Copy the entries below verbatim, omitting any pictures they contain.

Provided data Start Marker

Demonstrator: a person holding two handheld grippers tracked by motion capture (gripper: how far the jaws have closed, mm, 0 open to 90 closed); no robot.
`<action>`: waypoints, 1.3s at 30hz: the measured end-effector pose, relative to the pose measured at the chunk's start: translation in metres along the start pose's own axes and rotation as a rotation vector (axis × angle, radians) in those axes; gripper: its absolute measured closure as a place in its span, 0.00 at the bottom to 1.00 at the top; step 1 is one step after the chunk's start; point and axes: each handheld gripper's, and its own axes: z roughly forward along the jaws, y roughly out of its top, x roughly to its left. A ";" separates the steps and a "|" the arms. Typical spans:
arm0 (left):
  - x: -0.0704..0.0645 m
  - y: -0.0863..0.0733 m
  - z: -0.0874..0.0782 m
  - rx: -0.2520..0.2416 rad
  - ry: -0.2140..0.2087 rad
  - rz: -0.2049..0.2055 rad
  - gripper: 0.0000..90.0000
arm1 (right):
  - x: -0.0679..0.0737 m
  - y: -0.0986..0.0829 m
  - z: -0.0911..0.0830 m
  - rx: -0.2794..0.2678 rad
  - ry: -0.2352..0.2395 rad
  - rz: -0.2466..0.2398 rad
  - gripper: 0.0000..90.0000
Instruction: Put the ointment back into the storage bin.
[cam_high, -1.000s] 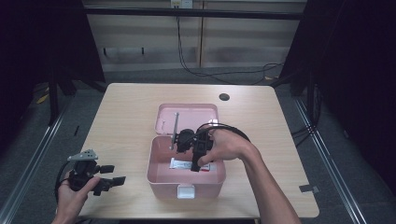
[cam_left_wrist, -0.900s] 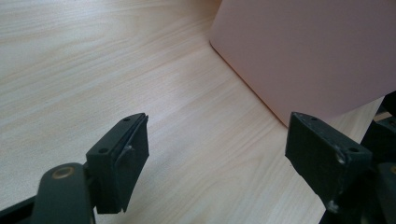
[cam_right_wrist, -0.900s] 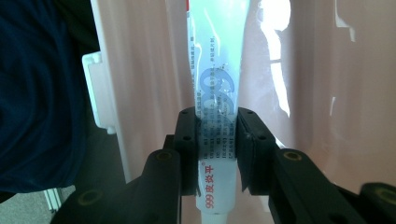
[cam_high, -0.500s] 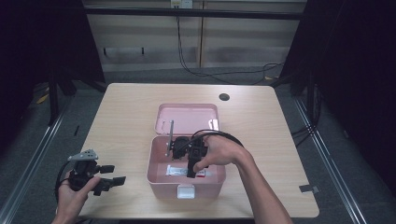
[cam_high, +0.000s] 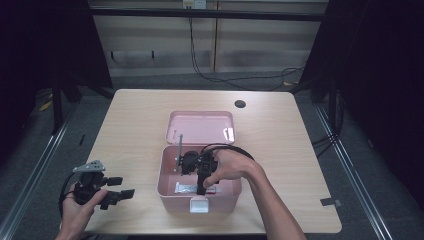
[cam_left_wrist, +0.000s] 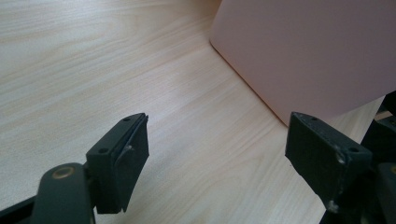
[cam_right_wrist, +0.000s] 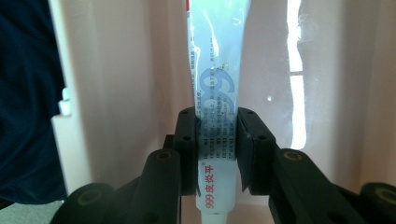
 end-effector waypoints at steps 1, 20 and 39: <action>0.000 0.000 0.000 0.000 0.000 -0.001 0.24 | -0.001 0.001 0.001 0.006 0.001 -0.003 0.79; 0.000 0.000 0.000 0.000 0.000 -0.001 0.24 | -0.006 0.008 0.025 0.021 0.063 -0.039 0.79; 0.000 0.000 0.000 0.000 -0.001 0.000 0.24 | -0.011 0.013 0.048 0.053 0.091 -0.039 0.79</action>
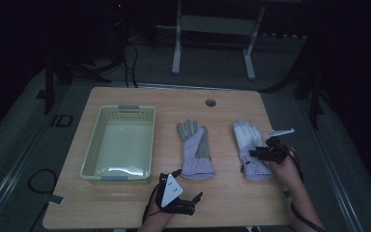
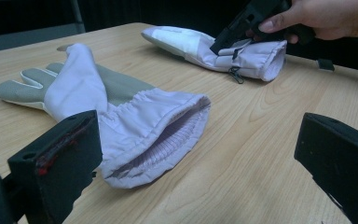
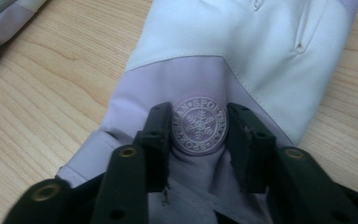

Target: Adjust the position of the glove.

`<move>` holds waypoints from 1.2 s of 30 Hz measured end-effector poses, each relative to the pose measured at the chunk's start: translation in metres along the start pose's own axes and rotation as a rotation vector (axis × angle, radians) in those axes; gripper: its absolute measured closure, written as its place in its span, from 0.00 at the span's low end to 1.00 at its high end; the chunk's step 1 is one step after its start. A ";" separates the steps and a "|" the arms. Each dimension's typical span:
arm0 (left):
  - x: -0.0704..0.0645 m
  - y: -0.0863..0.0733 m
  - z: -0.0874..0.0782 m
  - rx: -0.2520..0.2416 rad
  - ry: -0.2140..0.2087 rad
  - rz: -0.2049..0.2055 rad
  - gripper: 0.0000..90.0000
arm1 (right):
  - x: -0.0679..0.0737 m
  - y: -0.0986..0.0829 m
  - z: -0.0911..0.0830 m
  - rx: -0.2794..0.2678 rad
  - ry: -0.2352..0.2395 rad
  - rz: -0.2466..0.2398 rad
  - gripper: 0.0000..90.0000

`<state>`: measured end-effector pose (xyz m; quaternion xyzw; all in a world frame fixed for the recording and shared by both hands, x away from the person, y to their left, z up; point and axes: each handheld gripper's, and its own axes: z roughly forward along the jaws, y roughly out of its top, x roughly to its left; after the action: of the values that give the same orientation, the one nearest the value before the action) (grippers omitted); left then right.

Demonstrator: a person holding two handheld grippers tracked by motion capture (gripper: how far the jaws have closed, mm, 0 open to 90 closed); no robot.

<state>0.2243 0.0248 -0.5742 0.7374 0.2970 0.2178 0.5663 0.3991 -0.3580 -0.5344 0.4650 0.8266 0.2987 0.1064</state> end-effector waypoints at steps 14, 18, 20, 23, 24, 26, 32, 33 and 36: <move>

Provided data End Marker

Answer space
Demonstrator: a person holding two handheld grippers tracked by motion capture (gripper: how far the jaws have closed, mm, 0 open to 90 closed); no robot.
`<action>`: waypoints, 1.3s at 30hz: the measured end-effector pose, relative to the pose measured at the chunk's start: translation in metres along the start pose's own axes and rotation as a rotation vector (axis × angle, radians) in those axes; gripper: its absolute measured closure as a place in its span, 0.00 at the bottom to 1.00 at the top; step 1 is one step after the chunk's start; point and axes: each handheld gripper's, and its own axes: z roughly forward along the jaws, y roughly out of its top, x roughly to its left. A ";" separates the steps and a "|" the arms. Typical spans:
arm0 (left):
  - x: -0.0704..0.0645 m
  - y: -0.0863..0.0733 m
  - z: -0.0874..0.0782 m
  - rx: -0.2520..0.2416 rad
  - ry: -0.2140..0.2087 rad
  - rz: -0.2049..0.2055 rad
  - gripper: 0.0000..90.0000
arm1 (right):
  - x: -0.0679..0.0737 m
  - y: -0.0986..0.0829 m
  - z: -0.0911..0.0830 m
  - rx: -0.2794..0.2678 rad
  - ry: -0.2352..0.2395 rad
  - rz: -0.2466..0.2398 rad
  - gripper: 0.0000..90.0000
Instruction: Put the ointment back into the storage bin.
[cam_high, -1.000s] 
[cam_left_wrist, -0.900s] 
[cam_right_wrist, -0.900s] 
[cam_high, -0.500s] 
[cam_high, +0.000s] 
[cam_left_wrist, +0.000s] 
[cam_right_wrist, +0.000s] 
 end-effector waypoints at steps 1, 20 and 39: <action>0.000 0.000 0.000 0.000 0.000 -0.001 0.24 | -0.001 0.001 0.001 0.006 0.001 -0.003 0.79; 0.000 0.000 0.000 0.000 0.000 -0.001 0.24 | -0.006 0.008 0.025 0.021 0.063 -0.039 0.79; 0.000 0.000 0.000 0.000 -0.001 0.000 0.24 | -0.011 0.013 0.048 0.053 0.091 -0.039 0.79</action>

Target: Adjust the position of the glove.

`<move>` holds waypoints from 1.2 s of 30 Hz measured end-effector poses, each relative to the pose measured at the chunk's start: translation in metres along the start pose's own axes and rotation as a rotation vector (axis × angle, radians) in those axes; gripper: its absolute measured closure, written as its place in its span, from 0.00 at the span's low end to 1.00 at its high end; the chunk's step 1 is one step after its start. A ";" separates the steps and a "|" the arms. Each dimension's typical span:
arm0 (left):
  - x: -0.0704..0.0645 m
  - y: -0.0863..0.0733 m
  - z: -0.0874..0.0782 m
  - rx: -0.2520..0.2416 rad
  - ry: -0.2140..0.2087 rad
  - rz: -0.2049..0.2055 rad
  - gripper: 0.0000..90.0000
arm1 (right):
  - x: -0.0679..0.0737 m
  - y: -0.0986..0.0829 m
  - z: -0.0911..0.0830 m
  - rx: -0.2794..0.2678 rad
  - ry: -0.2352..0.2395 rad
  - rz: -0.2466..0.2398 rad
  - gripper: 0.0000..90.0000

`<state>`: measured end-effector pose (xyz m; quaternion xyzw; all in a world frame fixed for the recording and shared by both hands, x away from the person, y to their left, z up; point and axes: each handheld gripper's, and its own axes: z roughly forward along the jaws, y roughly out of its top, x roughly to its left; after the action: of the values that give the same orientation, the one nearest the value before the action) (grippers omitted); left then right.

Demonstrator: a person holding two handheld grippers tracked by motion capture (gripper: how far the jaws have closed, mm, 0 open to 90 closed); no robot.

<state>0.2243 0.0248 -0.5742 0.7374 0.2970 0.2178 0.5663 0.3991 -0.3580 -0.5344 0.4650 0.8266 0.2987 0.1064</state> end-effector waypoints at steps 14, 18, 20, 23, 24, 26, 32, 33 and 36: <move>

With that, the output is complete.